O câncer tem sido reconhecido pelos gregos antigos e romanos como inchaços
ou tumores visíveis e palpáveis, afetando várias partes do corpo humano. Na
verdade, o próprio nome do câncer (do grego, karkinos e latim, câncer =
caranguejo) reflete as propriedades invasivas dos tumores que se espalham nos
tecidos adjacentes e imitam grosseiramente a configuração de um caranguejo e
suas pernas. Os gregos antigos até estavam cientes de que o prognóstico de um
karkinoma (carcinoma) da mama era pobre, mas também citaram supostos
exemplos de cura da doença por amputação. Ao longo de muitos séculos,
inúmeras tentativas foram feitas com base em observações clínicas e de
autópsia para separar "tumores" causados por distúrbios benignos, como
inflamação, daqueles que progrediram inexoravelmente e mataram o paciente,
ou verdadeiros cânceres. Essas distinções não poderiam ser objetivamente
comprovadas até a introdução do microscópio como ferramenta de pesquisa.

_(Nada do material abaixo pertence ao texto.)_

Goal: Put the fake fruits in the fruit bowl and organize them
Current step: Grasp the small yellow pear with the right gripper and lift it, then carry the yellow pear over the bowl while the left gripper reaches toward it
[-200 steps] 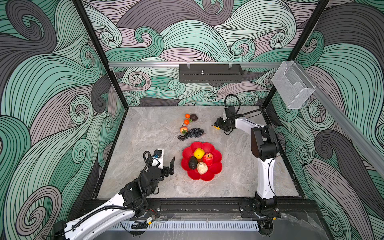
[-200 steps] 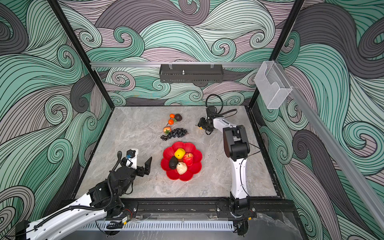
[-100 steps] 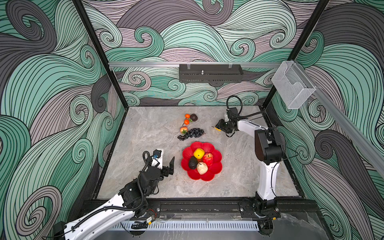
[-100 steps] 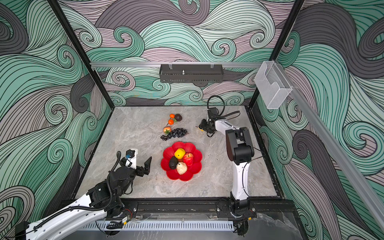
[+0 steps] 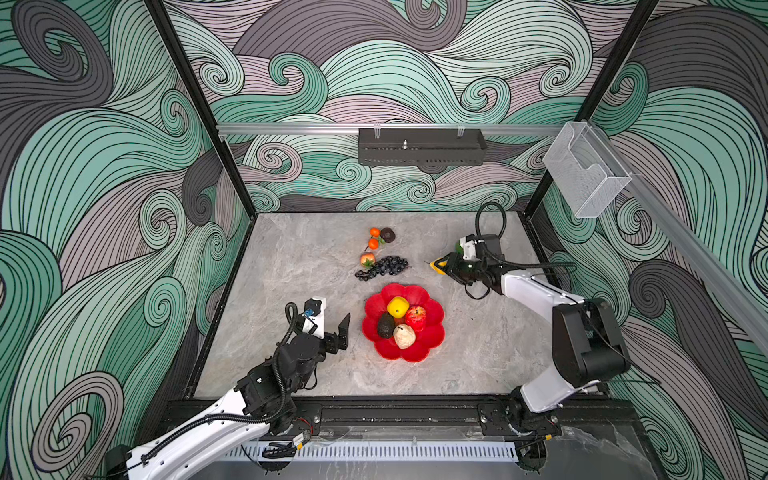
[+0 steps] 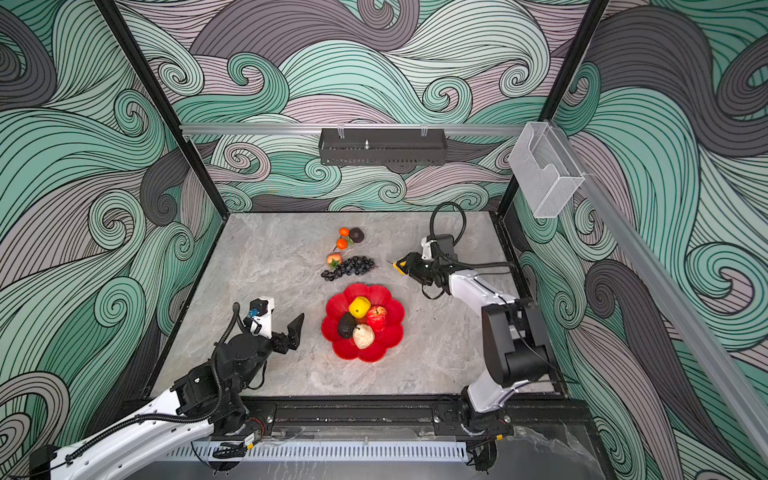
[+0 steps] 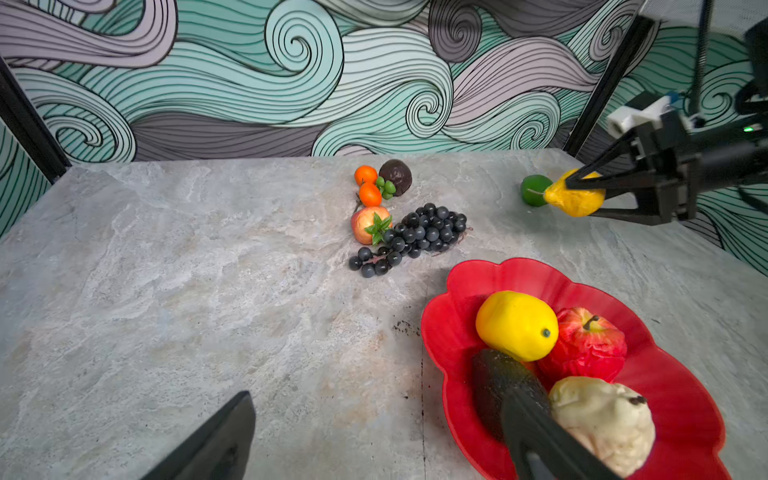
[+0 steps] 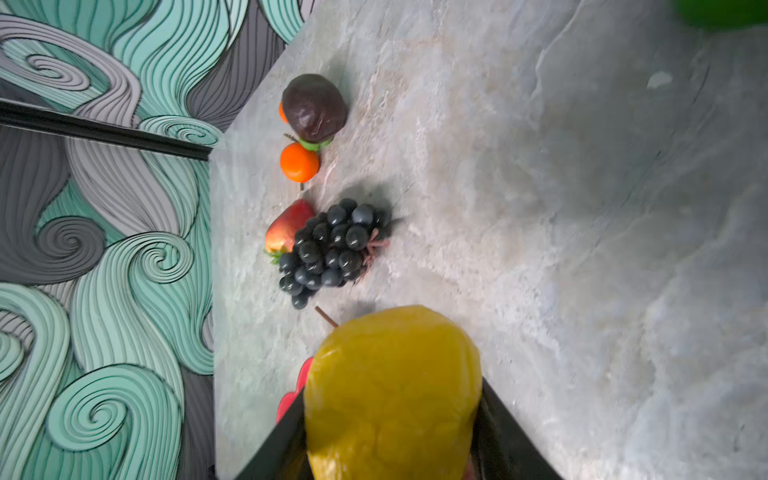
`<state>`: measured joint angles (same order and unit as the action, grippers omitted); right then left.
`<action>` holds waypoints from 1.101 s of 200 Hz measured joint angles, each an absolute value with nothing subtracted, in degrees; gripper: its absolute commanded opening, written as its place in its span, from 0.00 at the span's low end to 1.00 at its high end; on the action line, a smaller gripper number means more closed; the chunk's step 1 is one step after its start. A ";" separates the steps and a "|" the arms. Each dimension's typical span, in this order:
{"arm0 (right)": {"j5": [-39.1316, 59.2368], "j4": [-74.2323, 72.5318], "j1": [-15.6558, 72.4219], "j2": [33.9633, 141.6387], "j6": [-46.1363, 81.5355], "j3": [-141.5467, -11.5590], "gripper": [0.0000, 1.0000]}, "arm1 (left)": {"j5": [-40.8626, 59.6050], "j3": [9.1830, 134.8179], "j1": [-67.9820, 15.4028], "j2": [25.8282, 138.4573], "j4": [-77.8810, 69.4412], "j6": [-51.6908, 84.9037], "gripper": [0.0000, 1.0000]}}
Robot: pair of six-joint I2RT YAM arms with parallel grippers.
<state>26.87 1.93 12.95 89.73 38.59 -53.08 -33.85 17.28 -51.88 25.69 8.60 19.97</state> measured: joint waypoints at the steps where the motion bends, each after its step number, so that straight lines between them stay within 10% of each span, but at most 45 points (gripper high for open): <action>1: 26.98 1.80 12.99 89.47 38.72 -52.84 0.49 | -33.80 17.39 -51.88 25.91 8.62 20.21 0.92; 220: 14.87 -18.24 34.57 44.95 51.64 -20.69 0.52 | -3.84 49.93 -51.88 70.24 -0.43 52.97 0.53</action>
<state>14.87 -18.24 34.57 44.95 51.64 -20.69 -3.84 49.93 -51.88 70.24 -0.43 52.97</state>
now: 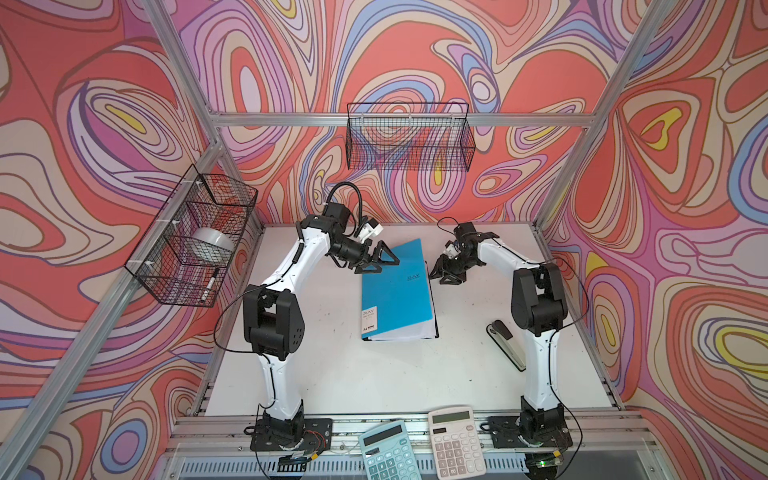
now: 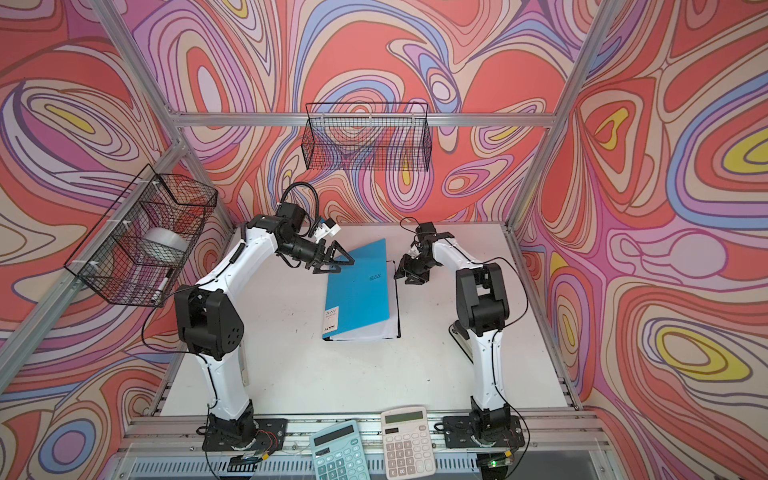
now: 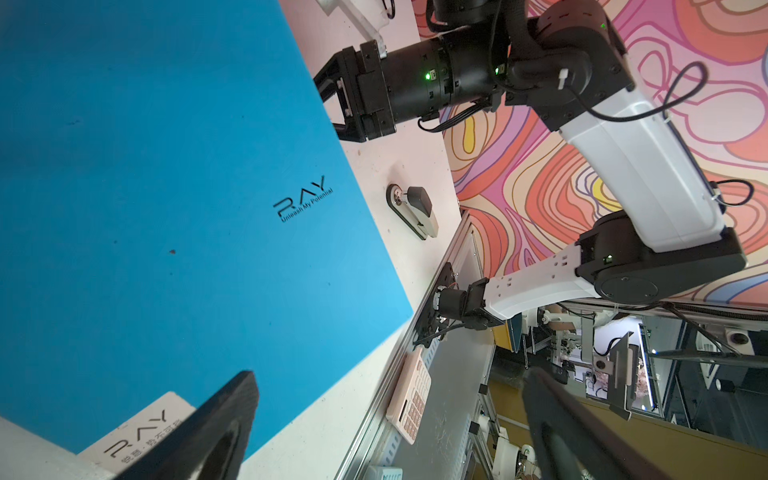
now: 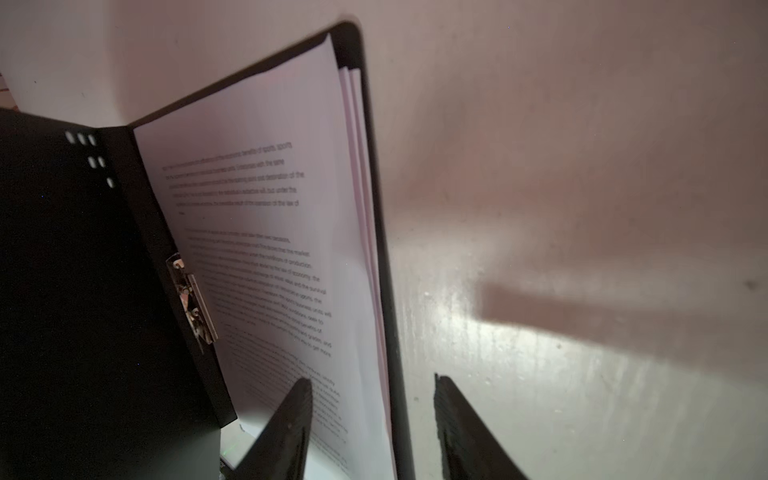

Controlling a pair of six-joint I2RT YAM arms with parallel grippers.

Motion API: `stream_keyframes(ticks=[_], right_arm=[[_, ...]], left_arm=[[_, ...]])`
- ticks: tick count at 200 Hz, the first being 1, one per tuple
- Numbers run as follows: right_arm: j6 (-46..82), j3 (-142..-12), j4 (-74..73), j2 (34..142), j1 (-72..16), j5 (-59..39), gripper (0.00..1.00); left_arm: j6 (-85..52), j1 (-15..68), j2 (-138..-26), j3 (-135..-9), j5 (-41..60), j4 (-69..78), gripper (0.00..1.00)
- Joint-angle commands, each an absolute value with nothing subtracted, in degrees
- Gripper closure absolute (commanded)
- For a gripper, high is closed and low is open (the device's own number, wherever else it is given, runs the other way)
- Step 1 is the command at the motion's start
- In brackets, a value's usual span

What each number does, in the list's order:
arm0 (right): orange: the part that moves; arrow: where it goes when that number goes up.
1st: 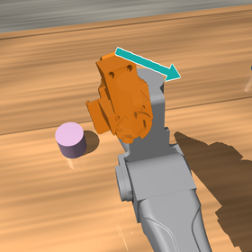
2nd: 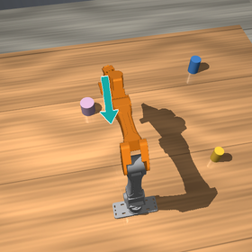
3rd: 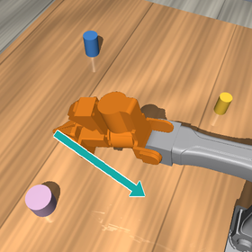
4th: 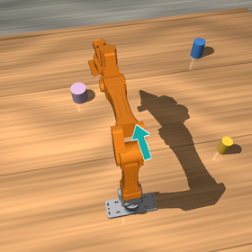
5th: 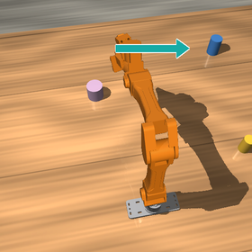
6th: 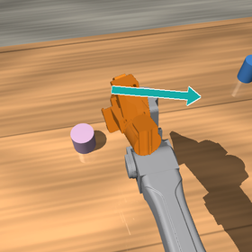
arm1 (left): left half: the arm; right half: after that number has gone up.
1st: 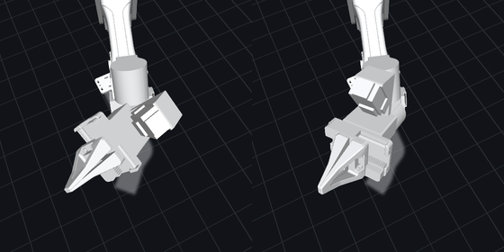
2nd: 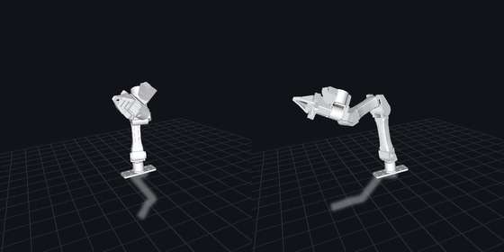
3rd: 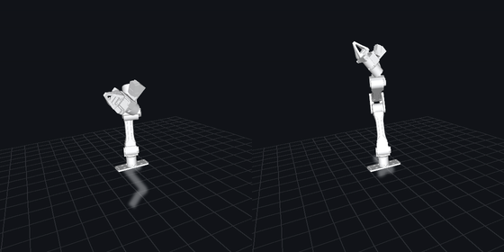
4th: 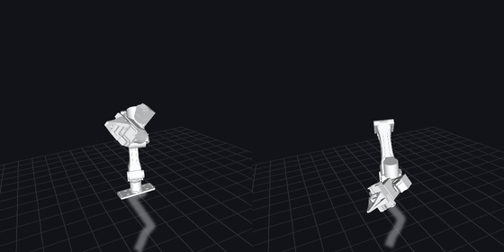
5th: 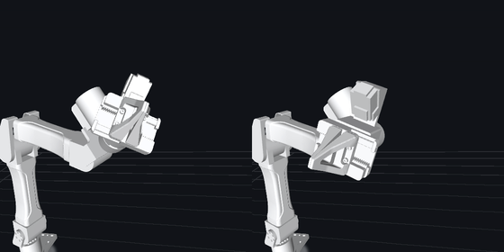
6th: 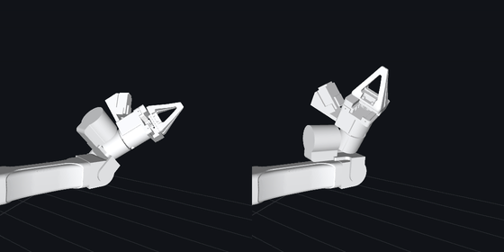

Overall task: Put the files into the folder
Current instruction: 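Lay the cover flat over the sheets with the left gripper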

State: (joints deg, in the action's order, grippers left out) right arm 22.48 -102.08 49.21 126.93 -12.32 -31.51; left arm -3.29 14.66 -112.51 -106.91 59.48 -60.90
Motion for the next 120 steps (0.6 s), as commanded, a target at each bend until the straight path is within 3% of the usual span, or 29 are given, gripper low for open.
stream_keyframes(ticks=[1,85,120], right_arm=[[21.79,-102.58,47.69,124.84,-12.3,-36.61,0.5],[21.56,-101.83,47.44,124.88,-12.3,-37.7,0.5],[20.1,-102.3,50.34,123.56,-12.33,-30.35,0.5]], left_arm=[[-3.83,15.1,-112.65,-105.48,58.91,-59.36,0.0],[-4.18,15.19,-111.19,-103.79,58.36,-58.54,0.0],[-2.88,15.05,-110.81,-103.73,54.91,-59.58,0.0]])
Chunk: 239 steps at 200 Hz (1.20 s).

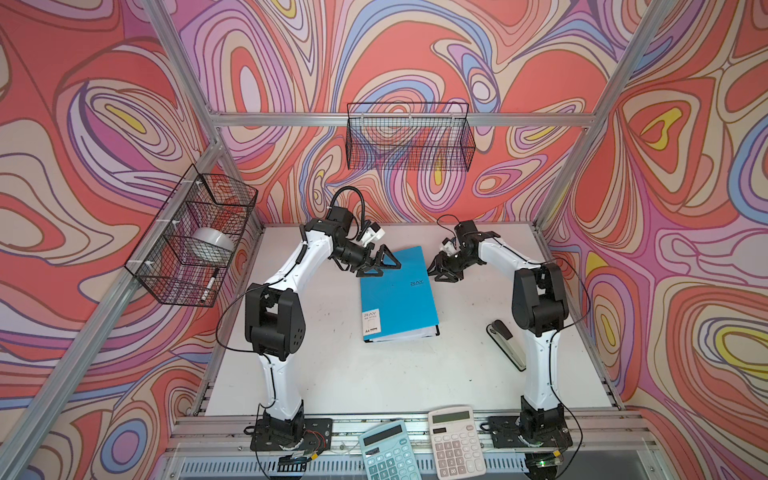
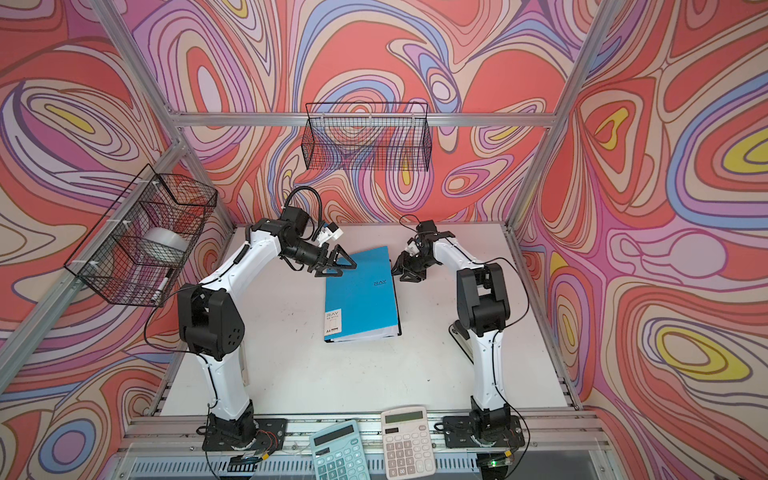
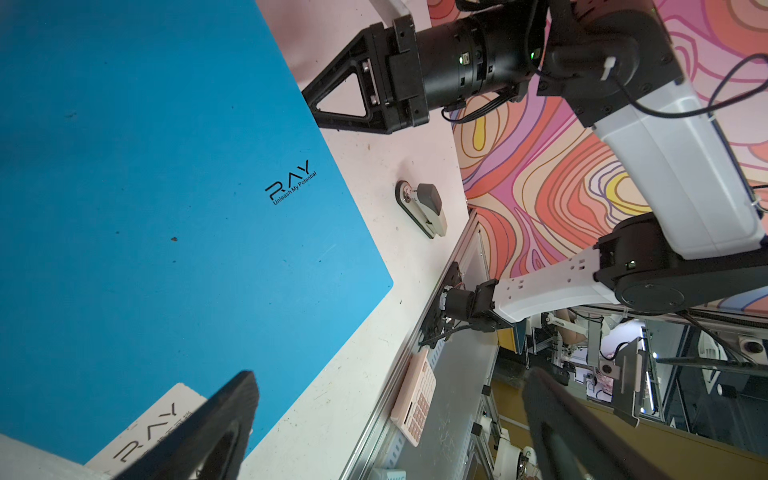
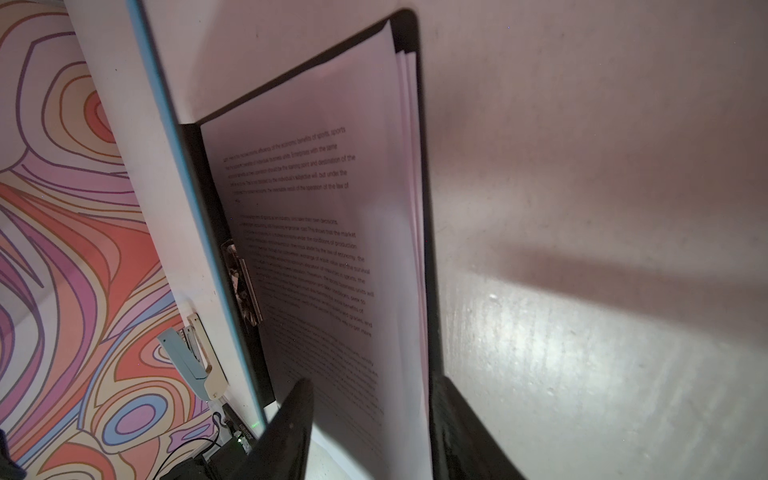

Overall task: Put the files into the folder
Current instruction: 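Lay the cover flat over the sheets with the left gripper, then release the closed blue folder and raise both grippers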

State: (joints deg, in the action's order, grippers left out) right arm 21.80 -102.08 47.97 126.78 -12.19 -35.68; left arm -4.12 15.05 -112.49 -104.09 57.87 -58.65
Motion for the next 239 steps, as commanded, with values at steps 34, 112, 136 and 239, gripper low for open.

Como foi narrado no Capítulo 1, o primeiro reconhecimento das diferenças
microscópicas entre células malignas e benignas é atribuído a Johannes Müller
(1836). O trabalho de Müller estimulou inúmeros pesquisadores, incluindo seu
aluno Rudolf Virchow, considerado o fundador da patologia contemporânea, e
levou ao reconhecimento de várias formas de câncer humano no século XIX. As
observações sobre a composição microscópica do câncer posteriormente
levaram ao reconhecimento de lesões precursoras ou estados pré-cancerosos.
O leitor interessado na história da evolução dos pensamentos humanos
primitivos relativos ao câncer é referido aos livros de M.B. Shimkin (1976), L.J.
Rather (1978), e ao primeiro capítulo deste livro.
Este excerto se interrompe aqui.